> [INSTRUCTIONS FOR THE TASK] Count every line in the entries that follow where the word "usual" appears, then state only the total.

> [DATA EXCERPTS]
━━━━━━━━━━━━━━━━━━━━━━━━━━━━━━

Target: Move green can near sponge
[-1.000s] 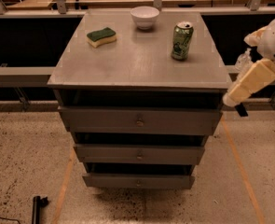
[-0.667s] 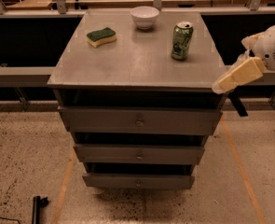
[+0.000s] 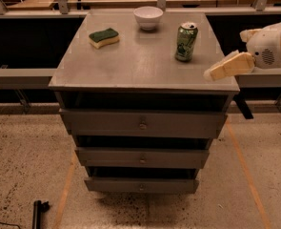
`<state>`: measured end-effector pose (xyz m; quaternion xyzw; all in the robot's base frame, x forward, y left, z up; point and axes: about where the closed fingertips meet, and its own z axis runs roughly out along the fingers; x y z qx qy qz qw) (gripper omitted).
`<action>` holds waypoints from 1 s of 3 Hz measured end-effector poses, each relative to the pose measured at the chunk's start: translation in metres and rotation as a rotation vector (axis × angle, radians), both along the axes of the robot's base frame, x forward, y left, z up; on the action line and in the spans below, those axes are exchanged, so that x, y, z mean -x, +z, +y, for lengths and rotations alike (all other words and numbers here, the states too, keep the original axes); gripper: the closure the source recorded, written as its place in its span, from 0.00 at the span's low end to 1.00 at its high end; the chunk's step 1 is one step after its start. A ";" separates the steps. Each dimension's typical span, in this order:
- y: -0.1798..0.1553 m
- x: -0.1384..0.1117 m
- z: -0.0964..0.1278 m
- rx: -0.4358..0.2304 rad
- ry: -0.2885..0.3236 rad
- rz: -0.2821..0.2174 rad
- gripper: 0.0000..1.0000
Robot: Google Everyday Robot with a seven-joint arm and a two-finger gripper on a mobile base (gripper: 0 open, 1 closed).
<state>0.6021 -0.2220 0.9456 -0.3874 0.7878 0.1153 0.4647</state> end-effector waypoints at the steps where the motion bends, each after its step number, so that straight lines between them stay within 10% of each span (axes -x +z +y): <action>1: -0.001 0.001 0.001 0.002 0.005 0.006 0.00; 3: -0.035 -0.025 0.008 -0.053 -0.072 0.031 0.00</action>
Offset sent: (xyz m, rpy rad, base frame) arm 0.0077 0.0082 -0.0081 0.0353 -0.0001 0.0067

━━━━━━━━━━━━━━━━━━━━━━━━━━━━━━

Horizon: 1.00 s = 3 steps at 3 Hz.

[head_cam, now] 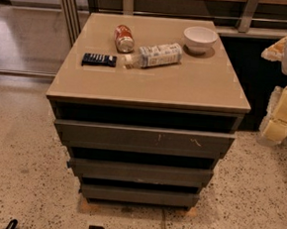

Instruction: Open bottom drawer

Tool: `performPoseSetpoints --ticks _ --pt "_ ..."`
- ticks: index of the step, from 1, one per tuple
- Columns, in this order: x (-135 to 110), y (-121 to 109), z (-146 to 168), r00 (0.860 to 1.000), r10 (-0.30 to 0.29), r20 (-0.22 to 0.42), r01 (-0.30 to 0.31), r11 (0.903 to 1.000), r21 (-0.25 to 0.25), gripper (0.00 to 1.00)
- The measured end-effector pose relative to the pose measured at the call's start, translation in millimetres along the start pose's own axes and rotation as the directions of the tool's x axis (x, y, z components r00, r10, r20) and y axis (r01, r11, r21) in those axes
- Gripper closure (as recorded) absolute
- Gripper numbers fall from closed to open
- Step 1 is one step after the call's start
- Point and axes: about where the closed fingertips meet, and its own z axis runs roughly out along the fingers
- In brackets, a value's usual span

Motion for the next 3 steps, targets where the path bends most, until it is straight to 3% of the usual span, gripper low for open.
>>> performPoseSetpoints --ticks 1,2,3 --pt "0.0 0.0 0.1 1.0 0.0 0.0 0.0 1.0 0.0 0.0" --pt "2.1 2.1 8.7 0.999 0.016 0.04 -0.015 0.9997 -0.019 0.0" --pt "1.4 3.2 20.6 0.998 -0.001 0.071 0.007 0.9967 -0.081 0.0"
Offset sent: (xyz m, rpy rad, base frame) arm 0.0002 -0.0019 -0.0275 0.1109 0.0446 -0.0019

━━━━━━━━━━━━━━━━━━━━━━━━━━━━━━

> [WORKED SOLUTION] 2